### What to produce
Without the pictures, set down every line of the data exactly.

### Recorded data
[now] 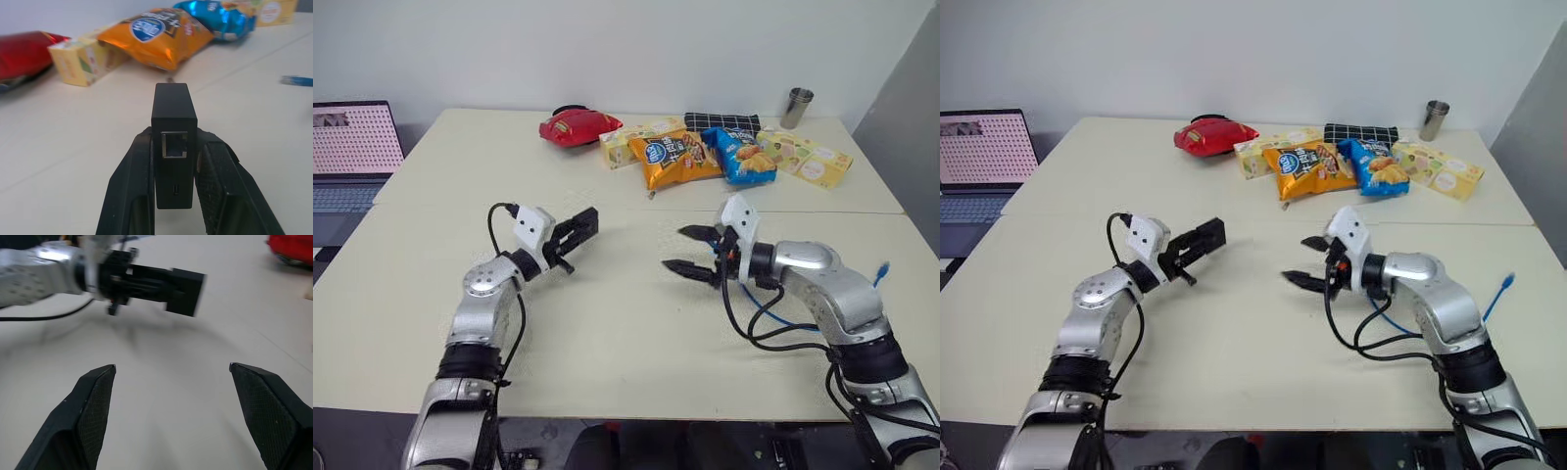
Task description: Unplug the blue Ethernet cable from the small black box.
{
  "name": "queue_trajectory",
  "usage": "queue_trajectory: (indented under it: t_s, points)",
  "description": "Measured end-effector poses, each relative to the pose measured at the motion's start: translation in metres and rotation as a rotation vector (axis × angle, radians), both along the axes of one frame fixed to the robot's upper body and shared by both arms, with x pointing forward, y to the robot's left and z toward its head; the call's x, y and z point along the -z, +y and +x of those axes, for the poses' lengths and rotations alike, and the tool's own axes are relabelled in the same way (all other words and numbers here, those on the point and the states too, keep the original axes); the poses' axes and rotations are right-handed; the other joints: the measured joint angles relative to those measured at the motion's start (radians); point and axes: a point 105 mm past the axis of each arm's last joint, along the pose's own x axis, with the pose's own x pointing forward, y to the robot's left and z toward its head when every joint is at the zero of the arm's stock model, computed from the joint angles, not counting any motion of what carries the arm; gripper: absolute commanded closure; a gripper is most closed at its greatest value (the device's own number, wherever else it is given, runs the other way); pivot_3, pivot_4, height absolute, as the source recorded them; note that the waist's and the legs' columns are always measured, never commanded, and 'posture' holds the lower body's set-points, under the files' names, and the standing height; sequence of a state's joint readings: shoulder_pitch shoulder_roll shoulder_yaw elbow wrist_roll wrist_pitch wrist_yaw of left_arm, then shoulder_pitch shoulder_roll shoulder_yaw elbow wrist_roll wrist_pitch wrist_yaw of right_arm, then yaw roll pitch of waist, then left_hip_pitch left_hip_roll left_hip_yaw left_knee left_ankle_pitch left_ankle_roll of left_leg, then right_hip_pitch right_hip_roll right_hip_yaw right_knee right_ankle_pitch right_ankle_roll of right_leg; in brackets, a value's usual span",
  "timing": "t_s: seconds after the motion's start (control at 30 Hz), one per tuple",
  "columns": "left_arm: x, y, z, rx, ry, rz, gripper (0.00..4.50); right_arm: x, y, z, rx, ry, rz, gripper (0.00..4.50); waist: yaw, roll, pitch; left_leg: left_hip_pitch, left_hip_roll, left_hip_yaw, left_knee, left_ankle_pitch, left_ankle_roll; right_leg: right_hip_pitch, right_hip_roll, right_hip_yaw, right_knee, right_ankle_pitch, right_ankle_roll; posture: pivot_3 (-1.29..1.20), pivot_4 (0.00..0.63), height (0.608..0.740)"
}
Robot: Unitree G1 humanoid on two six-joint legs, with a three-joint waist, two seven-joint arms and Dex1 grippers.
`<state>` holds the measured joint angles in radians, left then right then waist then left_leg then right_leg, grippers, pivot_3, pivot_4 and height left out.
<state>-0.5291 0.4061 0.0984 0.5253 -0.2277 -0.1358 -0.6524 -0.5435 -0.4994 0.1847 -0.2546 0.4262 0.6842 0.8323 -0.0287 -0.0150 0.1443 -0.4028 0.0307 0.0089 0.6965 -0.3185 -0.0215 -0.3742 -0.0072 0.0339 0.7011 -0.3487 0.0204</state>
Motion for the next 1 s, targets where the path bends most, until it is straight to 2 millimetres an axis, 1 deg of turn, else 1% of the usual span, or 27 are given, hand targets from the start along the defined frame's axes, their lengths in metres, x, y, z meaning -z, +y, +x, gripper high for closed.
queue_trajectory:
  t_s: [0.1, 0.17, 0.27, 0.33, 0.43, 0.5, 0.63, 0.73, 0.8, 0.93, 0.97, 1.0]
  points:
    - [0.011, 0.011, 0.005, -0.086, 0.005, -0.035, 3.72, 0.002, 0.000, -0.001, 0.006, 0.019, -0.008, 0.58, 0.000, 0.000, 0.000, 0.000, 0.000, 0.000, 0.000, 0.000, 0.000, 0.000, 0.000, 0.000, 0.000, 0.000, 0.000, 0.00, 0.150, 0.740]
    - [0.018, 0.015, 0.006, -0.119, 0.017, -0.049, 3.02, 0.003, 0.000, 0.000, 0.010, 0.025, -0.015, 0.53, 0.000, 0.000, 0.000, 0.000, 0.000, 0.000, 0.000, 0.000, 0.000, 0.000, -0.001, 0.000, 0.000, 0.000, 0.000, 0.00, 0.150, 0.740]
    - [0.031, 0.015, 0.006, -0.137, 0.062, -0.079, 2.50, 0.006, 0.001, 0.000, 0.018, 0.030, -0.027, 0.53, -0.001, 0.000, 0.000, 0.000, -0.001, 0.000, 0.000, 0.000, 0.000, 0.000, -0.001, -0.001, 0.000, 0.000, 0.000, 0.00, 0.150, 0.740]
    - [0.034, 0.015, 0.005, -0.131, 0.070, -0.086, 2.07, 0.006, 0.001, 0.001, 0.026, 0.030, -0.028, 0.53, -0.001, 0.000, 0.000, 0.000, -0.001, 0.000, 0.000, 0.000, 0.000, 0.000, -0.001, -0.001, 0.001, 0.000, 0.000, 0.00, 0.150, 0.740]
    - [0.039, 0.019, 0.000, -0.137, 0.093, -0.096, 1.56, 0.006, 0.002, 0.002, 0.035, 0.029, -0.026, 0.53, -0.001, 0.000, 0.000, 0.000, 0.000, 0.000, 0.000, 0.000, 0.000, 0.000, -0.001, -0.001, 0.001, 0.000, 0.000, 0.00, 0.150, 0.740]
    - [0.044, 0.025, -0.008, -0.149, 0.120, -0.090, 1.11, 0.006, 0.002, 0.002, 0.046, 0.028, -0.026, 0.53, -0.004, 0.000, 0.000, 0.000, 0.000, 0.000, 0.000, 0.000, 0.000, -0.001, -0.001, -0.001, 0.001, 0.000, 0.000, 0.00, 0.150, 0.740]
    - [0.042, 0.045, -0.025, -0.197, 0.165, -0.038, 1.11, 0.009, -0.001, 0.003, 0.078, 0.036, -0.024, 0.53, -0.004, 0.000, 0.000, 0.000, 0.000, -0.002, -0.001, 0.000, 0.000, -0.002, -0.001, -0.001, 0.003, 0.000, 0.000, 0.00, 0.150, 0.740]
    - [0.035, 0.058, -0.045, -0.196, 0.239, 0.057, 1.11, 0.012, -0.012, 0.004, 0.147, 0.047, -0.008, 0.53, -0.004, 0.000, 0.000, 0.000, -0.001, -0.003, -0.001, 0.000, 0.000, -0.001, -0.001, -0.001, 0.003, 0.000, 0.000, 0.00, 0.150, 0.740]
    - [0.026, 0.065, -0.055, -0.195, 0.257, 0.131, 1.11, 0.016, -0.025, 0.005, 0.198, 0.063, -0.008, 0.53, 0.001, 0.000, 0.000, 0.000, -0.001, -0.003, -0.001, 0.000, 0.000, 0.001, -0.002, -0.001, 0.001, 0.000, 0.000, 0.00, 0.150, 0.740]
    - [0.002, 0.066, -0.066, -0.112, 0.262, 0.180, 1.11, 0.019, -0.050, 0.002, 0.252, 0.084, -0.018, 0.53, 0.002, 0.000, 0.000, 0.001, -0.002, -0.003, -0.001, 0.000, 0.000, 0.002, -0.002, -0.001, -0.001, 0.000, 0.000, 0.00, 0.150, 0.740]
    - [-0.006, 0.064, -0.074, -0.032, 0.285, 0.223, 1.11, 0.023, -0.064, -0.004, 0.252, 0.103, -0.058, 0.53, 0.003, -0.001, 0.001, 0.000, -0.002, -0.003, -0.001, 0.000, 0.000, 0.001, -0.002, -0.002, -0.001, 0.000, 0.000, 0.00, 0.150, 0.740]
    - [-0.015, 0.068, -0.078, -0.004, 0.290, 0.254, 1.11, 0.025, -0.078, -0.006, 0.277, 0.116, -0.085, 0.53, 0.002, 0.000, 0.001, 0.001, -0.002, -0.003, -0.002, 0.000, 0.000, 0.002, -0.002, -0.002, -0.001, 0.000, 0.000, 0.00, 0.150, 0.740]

### Output for this exercise
[now] 
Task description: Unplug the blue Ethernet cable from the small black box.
{
  "name": "queue_trajectory",
  "usage": "queue_trajectory: (indented under it: t_s, points)",
  "description": "Measured end-effector poses, each relative to the pose measured at the motion's start: translation in metres and rotation as a rotation vector (axis × angle, radians), both along the axes of one frame fixed to the robot's upper body and shared by both arms, with x pointing forward, y to the robot's left and z toward its head; the call's x, y and z point along the -z, +y and +x of those axes, for the poses' lengths and rotations alike, and the tool's own axes are relabelled in the same way (all other words and numbers here, those on the point and the states too, keep the original axes); the poses' axes and rotations are right-handed; the other joints: the measured joint angles relative to those measured at the motion's start (radians); point and axes: a point 105 mm past the axis of each arm's last joint, along the pose's own x axis, with the pose's own x pointing forward, y to the robot's left and z toward its head when every joint is at the zero of the arm's stock model, computed from the joint angles, not counting any motion of what carries the arm; gripper: absolute commanded closure; a gripper is most closed at its greatest value (the device's own number, wherever else it is given, runs the other way); pivot_3, pivot_4, height absolute, as the source recorded them; note that the waist's and the legs' columns are always measured, never commanded, and 'posture' holds the lower body's set-points, under the files' names, and the standing height; sequence of a state's joint readings: shoulder_pitch shoulder_roll shoulder_yaw elbow wrist_roll wrist_pitch wrist_yaw of left_arm, then shoulder_pitch shoulder_roll shoulder_yaw elbow wrist_roll wrist_pitch wrist_yaw of right_arm, then yaw roll pitch of waist, then left_hip_pitch left_hip_roll left_hip_yaw left_knee left_ankle_pitch left_ankle_roll of left_leg, then right_hip_pitch right_hip_roll right_hip_yaw right_knee right_ankle_pitch right_ankle_roll of right_leg; in brackets, a value's usual span",
  "timing": "t_s: seconds after the motion's start (control at 30 Hz), one per tuple",
  "columns": "left_arm: x, y, z, rx, ry, rz, gripper (0.00..4.50); right_arm: x, y, z, rx, ry, rz, gripper (0.00..4.50); waist: yaw, roll, pitch; left_leg: left_hip_pitch, left_hip_roll, left_hip_yaw, left_knee, left_ankle_pitch, left_ankle_roll; right_leg: right_hip_pitch, right_hip_roll, right_hip_yaw, right_knee, right_ankle_pitch, right_ankle_roll; posture: pivot_3 (-1.29..1.20), pivot_4 (0.00..0.63), height (0.608..0.740)"
}
Robot: Unitree G1 humanoid on two six-joint legs, with a three-joint waist, two seven-joint arms and Dex1 grippers.
`<state>` holds the measured joint angles in radians, left then right then waist then left_leg then right_leg, grippers, pivot_3, pivot_4 and height left out.
<state>-0.5291 0.4061 0.0984 0.5253 -0.2277 -0.1358 -0.6524 -0.5435 -0.4994 0.1847 -0.2546 0.4262 0.6842 0.8323 -0.0287 -0.0150 0.1443 -0.4028 0.0307 0.0089 0.6965 -0.3185 -0.0215 -0.3742 -0.0072 0.0339 0.7011 -0.3487 0.0204</state>
Motion for the next 1 s, targets where the path bends most, until it is straight to 2 millimetres an axis, 1 deg of turn, else 1% of the usual span, or 27 are given, hand targets from the start along the defined frame's axes, their lengths in metres, x, y, z meaning -z, +y, +x, gripper high for closed.
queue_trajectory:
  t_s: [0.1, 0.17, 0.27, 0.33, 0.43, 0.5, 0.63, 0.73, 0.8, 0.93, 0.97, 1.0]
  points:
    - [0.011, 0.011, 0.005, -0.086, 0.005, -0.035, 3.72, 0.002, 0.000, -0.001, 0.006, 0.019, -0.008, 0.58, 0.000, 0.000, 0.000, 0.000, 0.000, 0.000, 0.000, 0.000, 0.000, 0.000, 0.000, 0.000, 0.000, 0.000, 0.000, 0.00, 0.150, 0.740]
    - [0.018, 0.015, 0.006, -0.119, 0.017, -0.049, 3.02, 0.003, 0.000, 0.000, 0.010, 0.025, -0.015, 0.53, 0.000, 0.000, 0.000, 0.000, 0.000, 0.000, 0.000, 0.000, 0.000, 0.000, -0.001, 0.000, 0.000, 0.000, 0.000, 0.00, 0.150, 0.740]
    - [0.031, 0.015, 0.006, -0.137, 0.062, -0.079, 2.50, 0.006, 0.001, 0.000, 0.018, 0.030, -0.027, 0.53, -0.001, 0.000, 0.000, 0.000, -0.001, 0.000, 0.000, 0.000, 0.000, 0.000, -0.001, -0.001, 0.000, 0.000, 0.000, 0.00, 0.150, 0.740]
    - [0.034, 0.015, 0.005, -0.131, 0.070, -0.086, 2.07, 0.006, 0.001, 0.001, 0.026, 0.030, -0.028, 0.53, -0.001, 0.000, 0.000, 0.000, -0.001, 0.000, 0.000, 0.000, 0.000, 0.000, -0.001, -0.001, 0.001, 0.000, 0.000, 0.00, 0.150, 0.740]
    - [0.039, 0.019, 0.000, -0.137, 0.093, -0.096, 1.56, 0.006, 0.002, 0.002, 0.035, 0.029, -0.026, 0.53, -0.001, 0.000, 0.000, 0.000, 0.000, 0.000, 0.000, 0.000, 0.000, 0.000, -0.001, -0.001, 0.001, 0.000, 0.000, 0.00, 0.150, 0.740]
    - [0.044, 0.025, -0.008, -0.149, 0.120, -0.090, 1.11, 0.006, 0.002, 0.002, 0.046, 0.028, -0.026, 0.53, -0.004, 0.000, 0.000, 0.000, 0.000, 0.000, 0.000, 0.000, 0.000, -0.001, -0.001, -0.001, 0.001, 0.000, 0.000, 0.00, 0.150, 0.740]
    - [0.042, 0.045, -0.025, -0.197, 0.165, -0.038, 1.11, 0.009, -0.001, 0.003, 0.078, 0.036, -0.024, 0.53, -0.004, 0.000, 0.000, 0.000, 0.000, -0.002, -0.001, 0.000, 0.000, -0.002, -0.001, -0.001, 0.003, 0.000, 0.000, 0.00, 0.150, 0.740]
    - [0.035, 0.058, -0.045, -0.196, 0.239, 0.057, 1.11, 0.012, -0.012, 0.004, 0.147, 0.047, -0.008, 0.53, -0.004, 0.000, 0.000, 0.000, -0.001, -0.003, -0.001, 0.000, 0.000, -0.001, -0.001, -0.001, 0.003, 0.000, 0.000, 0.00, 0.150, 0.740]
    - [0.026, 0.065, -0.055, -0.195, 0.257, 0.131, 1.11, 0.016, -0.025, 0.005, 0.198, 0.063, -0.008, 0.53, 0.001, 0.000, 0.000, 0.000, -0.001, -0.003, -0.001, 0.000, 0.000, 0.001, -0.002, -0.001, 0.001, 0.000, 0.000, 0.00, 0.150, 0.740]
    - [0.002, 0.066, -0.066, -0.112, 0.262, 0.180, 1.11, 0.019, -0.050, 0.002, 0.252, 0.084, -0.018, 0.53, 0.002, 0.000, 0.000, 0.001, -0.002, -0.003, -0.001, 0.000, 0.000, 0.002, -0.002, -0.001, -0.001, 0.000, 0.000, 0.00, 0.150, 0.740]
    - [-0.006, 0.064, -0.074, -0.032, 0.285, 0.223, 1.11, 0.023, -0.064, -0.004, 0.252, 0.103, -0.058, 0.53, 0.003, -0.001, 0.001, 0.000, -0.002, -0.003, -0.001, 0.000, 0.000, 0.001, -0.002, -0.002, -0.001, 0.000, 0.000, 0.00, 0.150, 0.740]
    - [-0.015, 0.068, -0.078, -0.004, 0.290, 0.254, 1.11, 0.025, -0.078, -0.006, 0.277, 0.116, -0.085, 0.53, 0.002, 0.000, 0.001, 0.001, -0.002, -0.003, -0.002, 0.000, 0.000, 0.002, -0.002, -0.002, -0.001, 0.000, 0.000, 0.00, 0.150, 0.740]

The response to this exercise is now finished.